Bit of an update, I have a Stanley Bailey No.4 and 5 enroute. Nothing too pretty but both should clean up well and for the $ I'm pretty happy and excited. Thanks for all the input and advice. 

Sent from my SM-J320R4 using Tapatalk


----------



## Toolman50 (Mar 22, 2015)

Many woodworkers own several planes and can’t use any of them well. The hand plane is one of the most difficult hand tools to master well. Old masters used wooden bodied planes and adjusted the blade angle and depth by tapping it with a mallet. Planes have come a long way but still require technique by the woodworker. This technique is not immediate. It requires practice. If you haven’t developed the technique, even the most expensive planes can’t help you. If you’re a seasoned woodworker and good with a hand plane you can do reasonably good work with even a cheap plane. 
A base line for choosing which plane to use is:
Little work = little plane 
Bigger the work = bigger the plane. 
For the most part the molding planes have been replaced by the router.


----------



## Larry42 (Jan 10, 2014)

I've got a variety of planes, the most used is old and has no manufacturer markings. A #4 with 2" iron and about 6" body length. I trued the bottom so the throat is sharp and it will break the chips nicely. The iron was probably from some other plane and is marked Stanley Rule and Level Co. My 2nd most used plane is a home made wooden scrub plane. Strictly crude but works well. I forged the iron from an old leaf spring. My least used plane was a jointer, sold it and use my shooting board instead. I have two nice power jointers, 8" & 16". My jack plane has a corrugated sole, seems to make it glide over the work easier. I have two German made, wooden bodied planes, don't care for either.


----------



## ejmolitor37 (Sep 17, 2017)

I'm certainly hoping to be able to get the results I need from the 2 planes I ordered. I will most definitely be learning and have to learn to use them. I can't afford a power plane and I like the fact that it will be done the old way. Most hobbies I have i do alot by hand tools, simply do to cost. As I get the extra cash I buy tools here and there but to me items made by hand mean more and are worth more if done right and done well. 
Thanks guys for your input.

Sent from my SM-J320R4 using Tapatalk


----------



## Toolman50 (Mar 22, 2015)

ejmolitor37 said:


> I'm certainly hoping to be able to get the results I need from the 2 planes I ordered. I will most definitely be learning and have to learn to use them. I can't afford a power plane and I like the fact that it will be done the old way. Most hobbies I have i do alot by hand tools, simply do to cost. As I get the extra cash I buy tools here and there but to me items made by hand mean more and are worth more if done right and done well.
> Thanks guys for your input.
> 
> Sent from my SM-J320R4 using Tapatalk


Here are a few tips for you once you receive your planes: 
You want your blade razor sharp
Even if you need to cut a board down 1/2”, you want your shavings to curl out super thin. So thin they are Almost transparent. 
Of course you always plane with the grain but holding the plane at a 20% angle works better than planing dead-on in line with the grain. 
When you set the plane down, set it on it’s side. 
Planes will last a lifetime and then some.


----------



## amckenzie4 (Apr 29, 2010)

Toolman50 said:


> Here are a few tips for you once you receive your planes:
> You want your blade razor sharp
> Even if you need to cut a board down 1/2”, you want your shavings to curl out super thin. So thin they are Almost transparent.
> Of course you always plane with the grain but holding the plane at a 20% angle works better than planing dead-on in line with the grain.
> ...


I agree with almost all of this, but I wanted to comment on the bits I don't. If I'm trying to remove half an inch, I don't want to be taking ultra-thin shavings: My jack plane is usually set to take about 1/32 of an inch, rather than the few hundredths my smoothing planes take. If I have a lot to remove I may go thicker, and accept the bad finish as the cost of doing things efficiently.

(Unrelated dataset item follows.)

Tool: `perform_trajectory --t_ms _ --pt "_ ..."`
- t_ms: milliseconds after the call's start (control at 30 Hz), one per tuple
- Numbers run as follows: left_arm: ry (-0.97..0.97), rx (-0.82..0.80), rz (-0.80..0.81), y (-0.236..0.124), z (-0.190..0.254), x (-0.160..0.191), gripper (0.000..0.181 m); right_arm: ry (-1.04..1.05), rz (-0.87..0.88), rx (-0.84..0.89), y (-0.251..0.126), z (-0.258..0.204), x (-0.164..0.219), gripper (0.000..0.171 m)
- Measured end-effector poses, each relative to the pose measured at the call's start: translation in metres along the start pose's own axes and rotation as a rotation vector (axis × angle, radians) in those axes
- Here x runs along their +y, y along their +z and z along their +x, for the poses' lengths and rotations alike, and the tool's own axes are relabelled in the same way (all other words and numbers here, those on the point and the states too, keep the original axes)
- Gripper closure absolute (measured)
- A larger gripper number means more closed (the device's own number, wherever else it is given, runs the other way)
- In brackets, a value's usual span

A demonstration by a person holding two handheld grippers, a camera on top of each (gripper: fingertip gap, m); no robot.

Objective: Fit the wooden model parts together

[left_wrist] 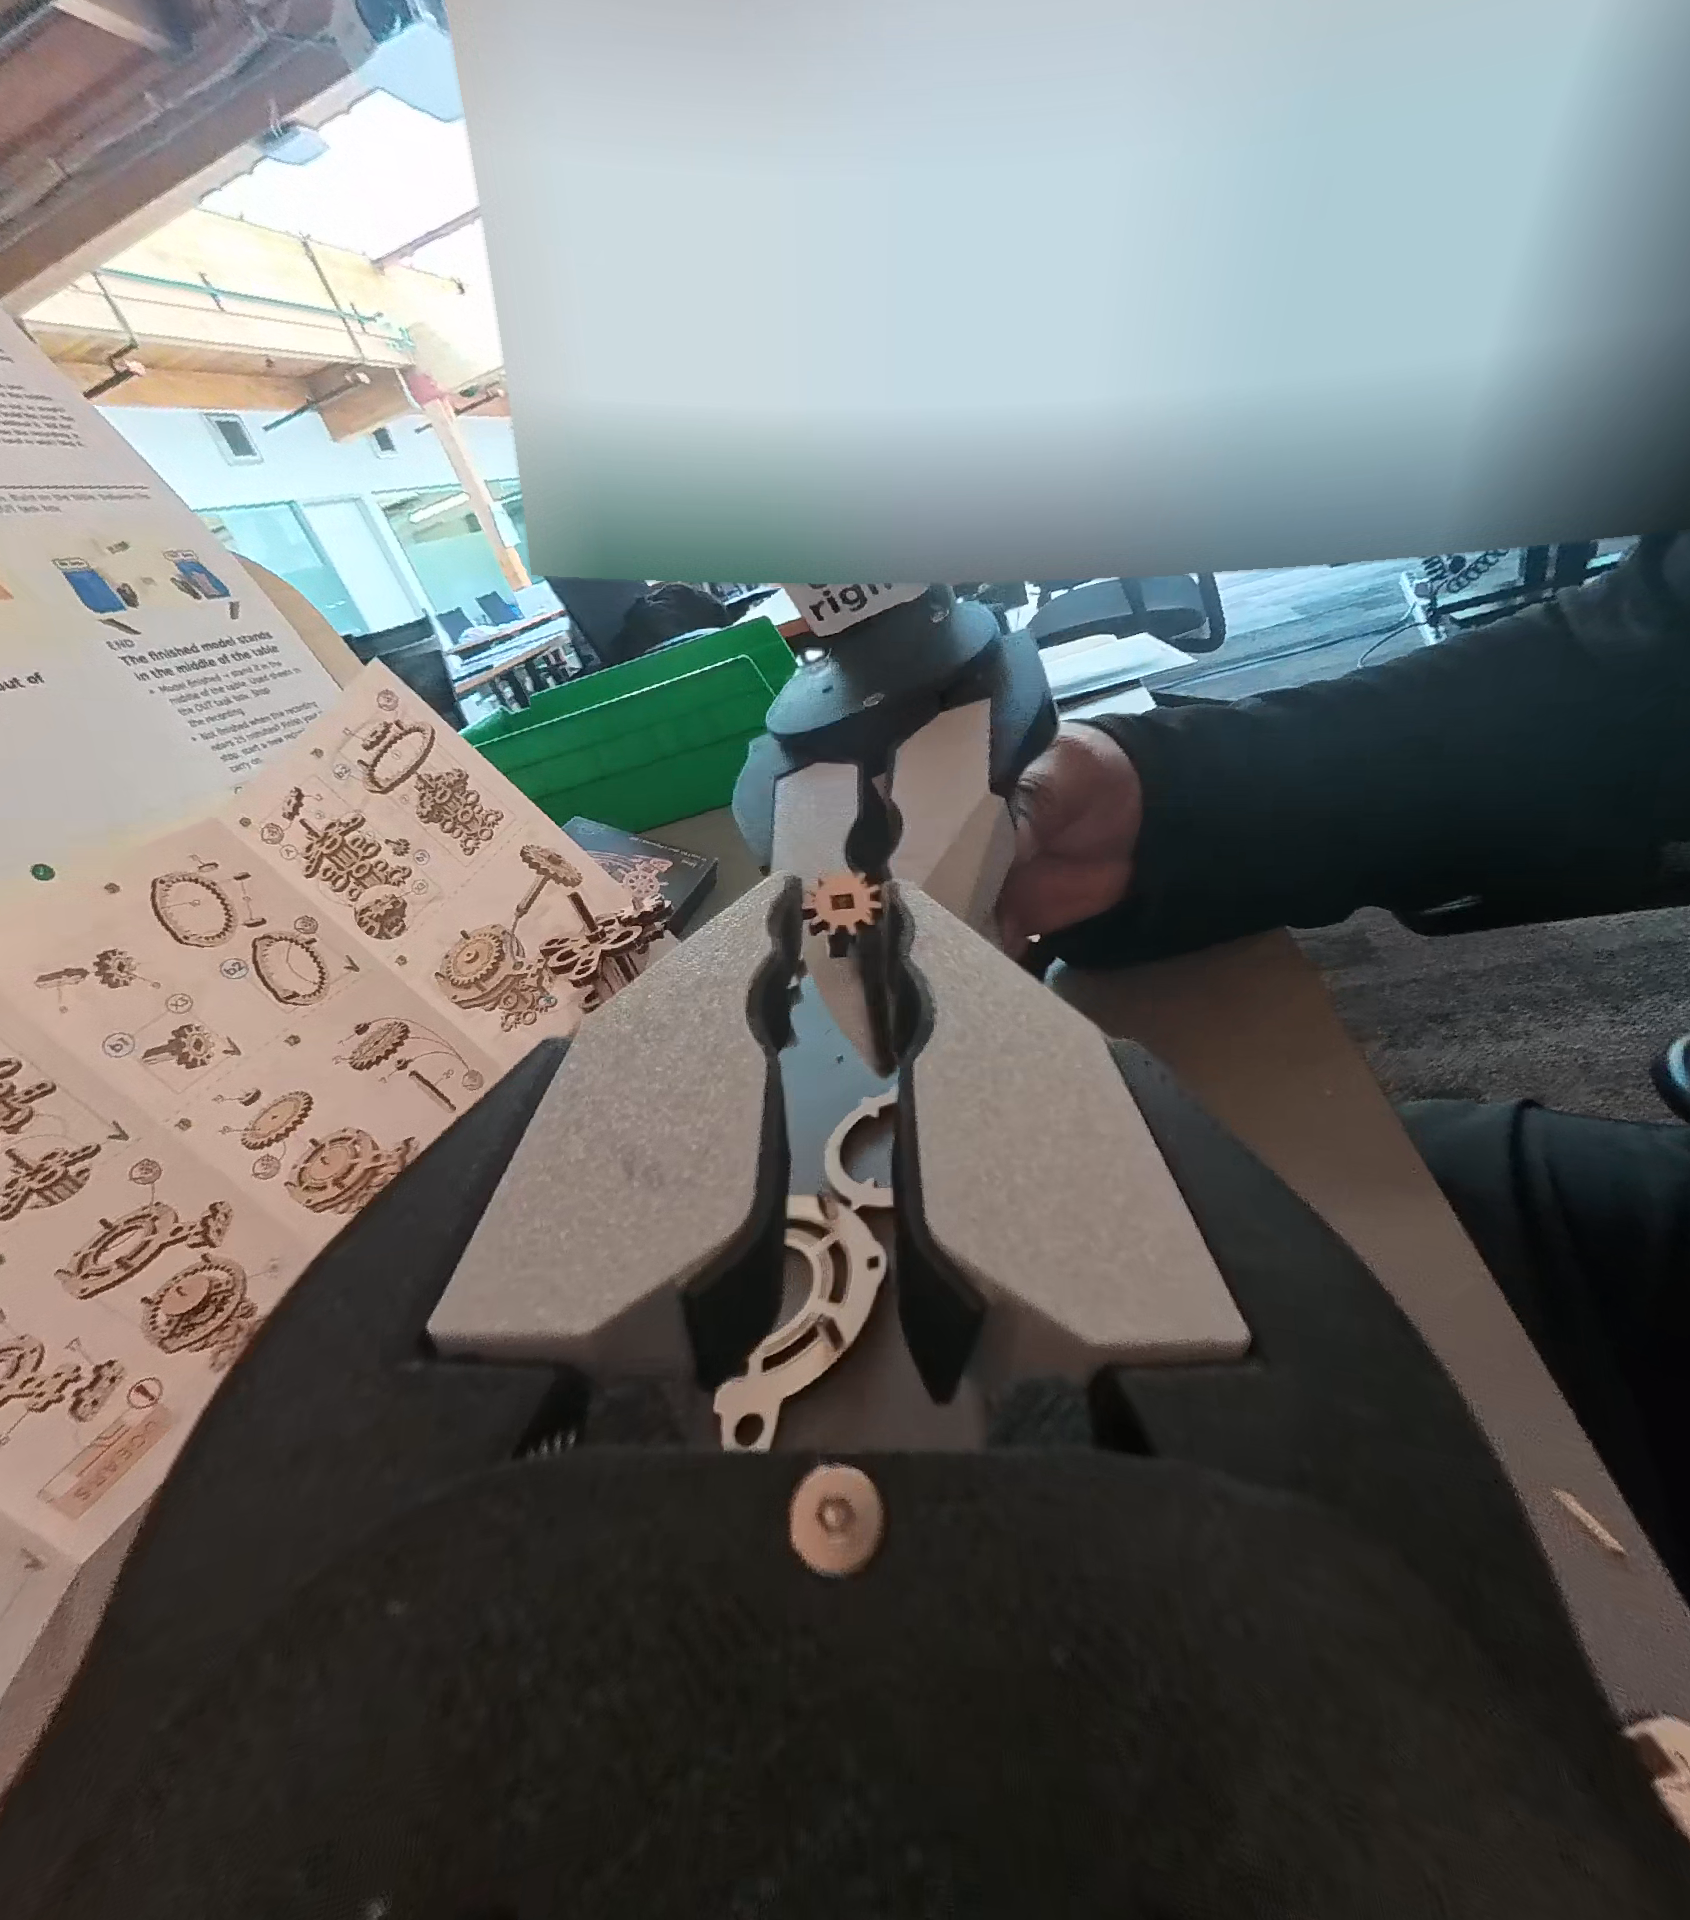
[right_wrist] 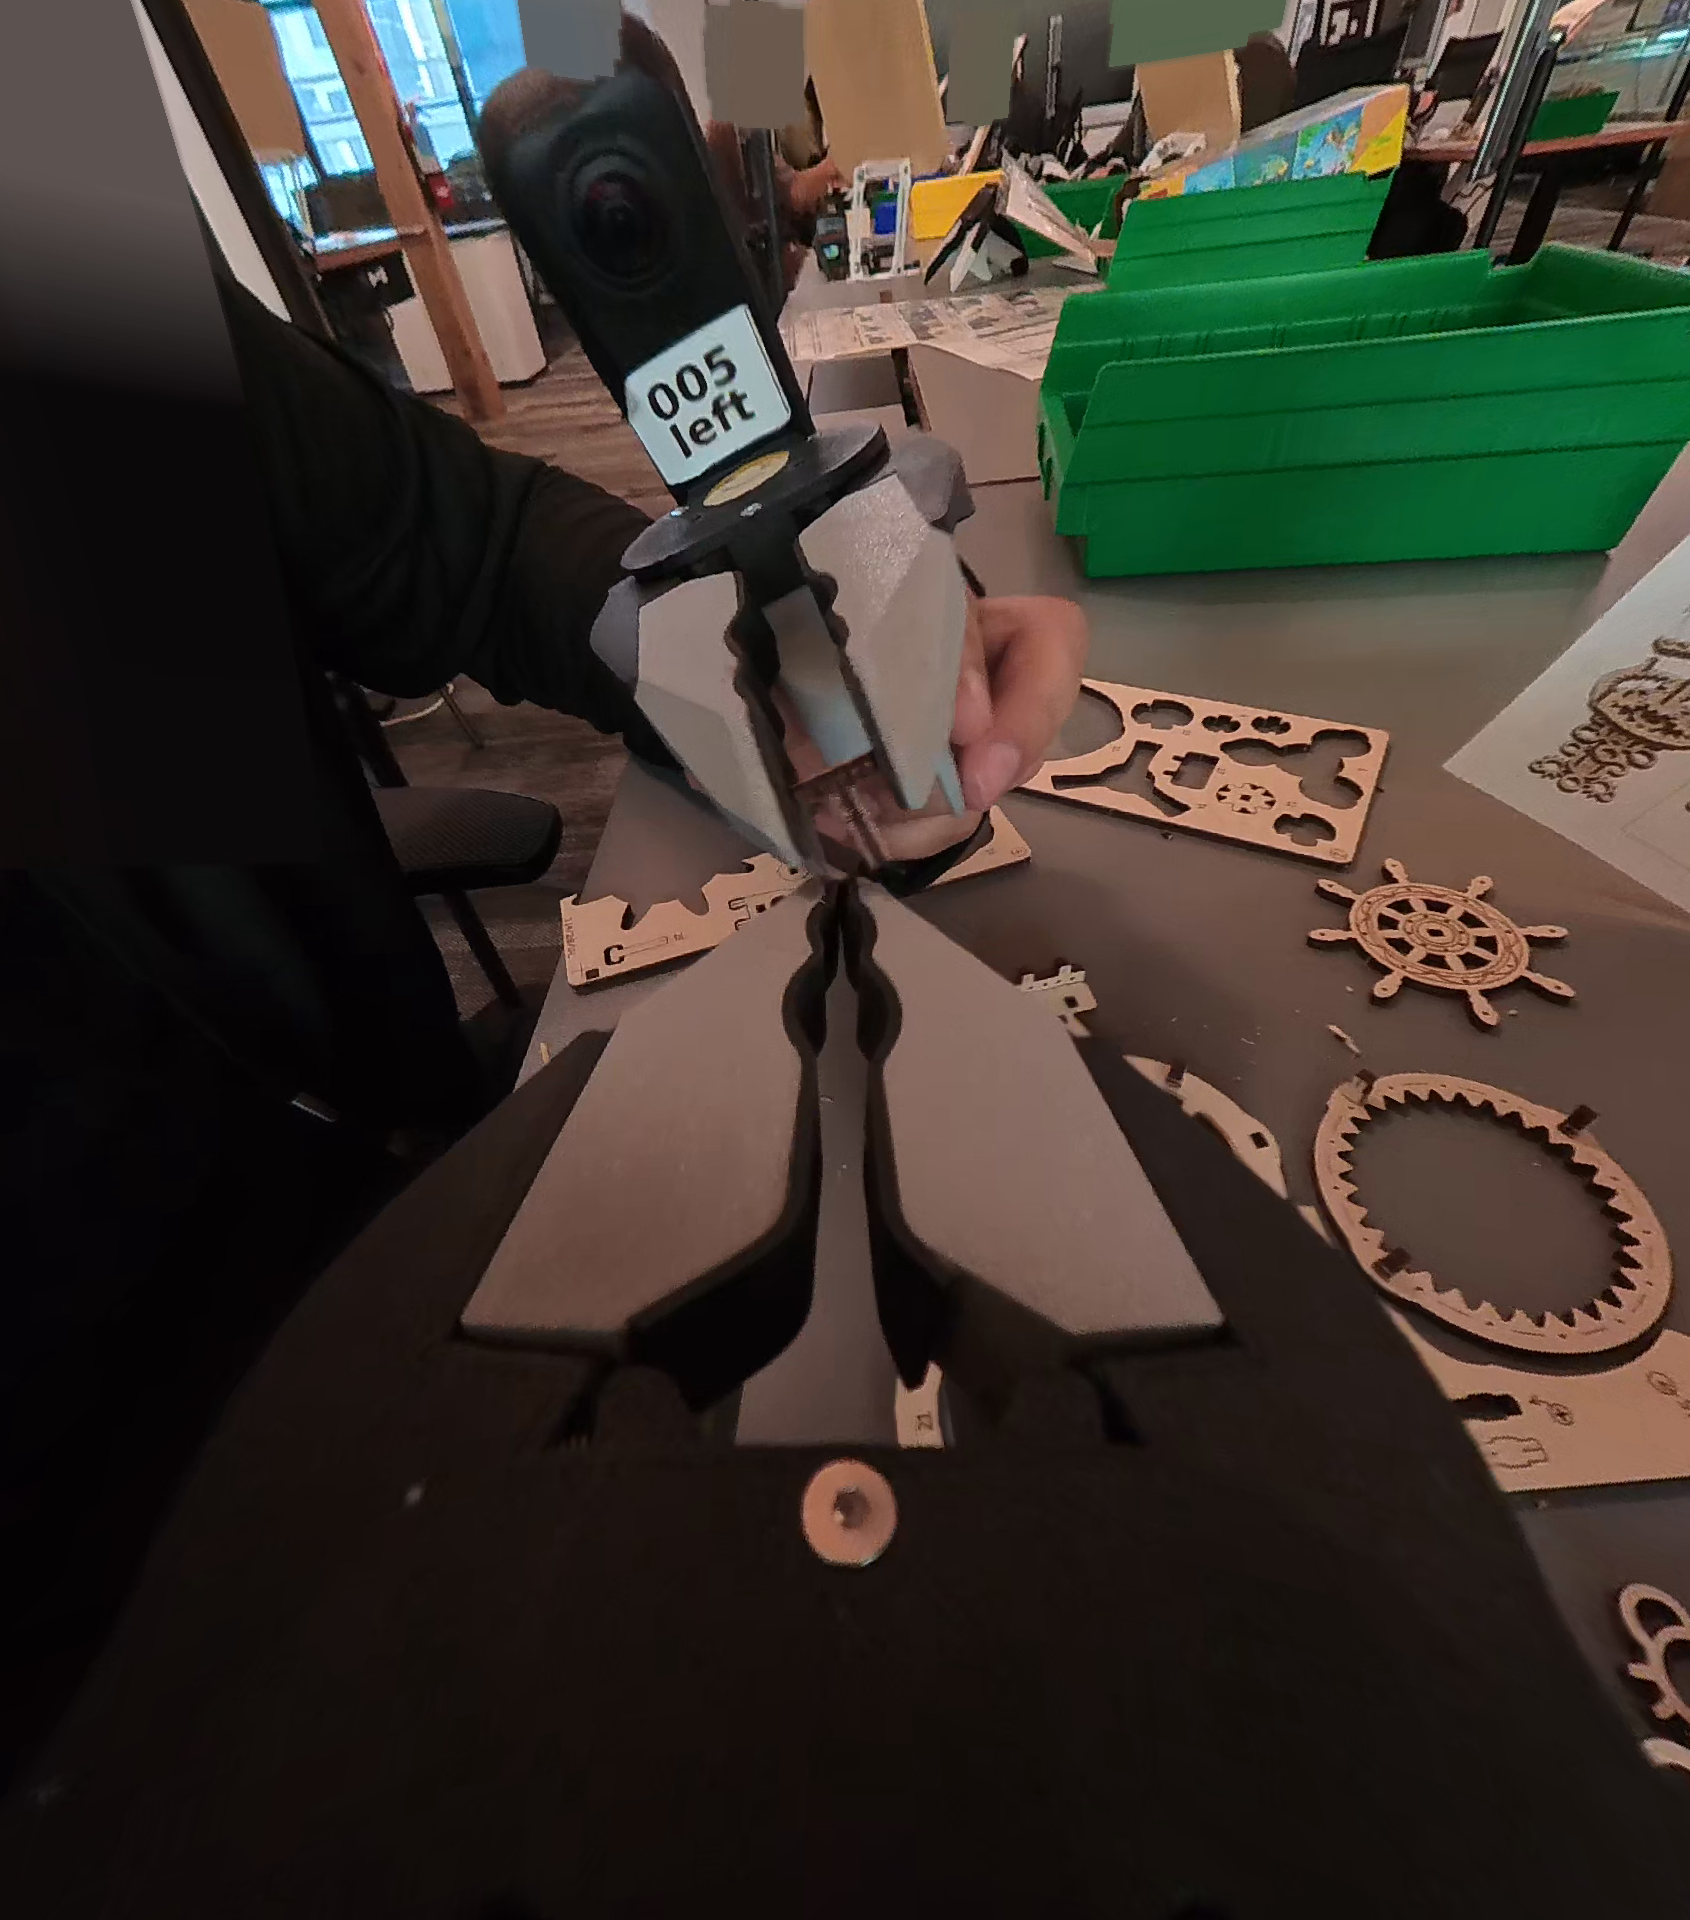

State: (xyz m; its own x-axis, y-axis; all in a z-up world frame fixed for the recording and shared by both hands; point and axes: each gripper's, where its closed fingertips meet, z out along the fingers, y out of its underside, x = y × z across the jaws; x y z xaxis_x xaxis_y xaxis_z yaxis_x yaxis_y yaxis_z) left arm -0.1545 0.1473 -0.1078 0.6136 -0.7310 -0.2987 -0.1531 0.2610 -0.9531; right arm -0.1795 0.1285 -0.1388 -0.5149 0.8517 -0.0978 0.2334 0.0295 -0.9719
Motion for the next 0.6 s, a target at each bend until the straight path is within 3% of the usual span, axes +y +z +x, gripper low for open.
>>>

Also, there are times I go across the grain, when trying to remove a lot of stock quickly. It breaks the wood fibers more quickly, and makes it less likely I'll cut below my line by splitting the wood.

It's worth remembering that people do things different ways: I'm not saying Toolman is definitively wrong here. I just learned different techniques.


----------



## Chris Curl (Jan 1, 2013)

Yes. There are different planes for different uses. The #4 is a smoothing plane primarily.


----------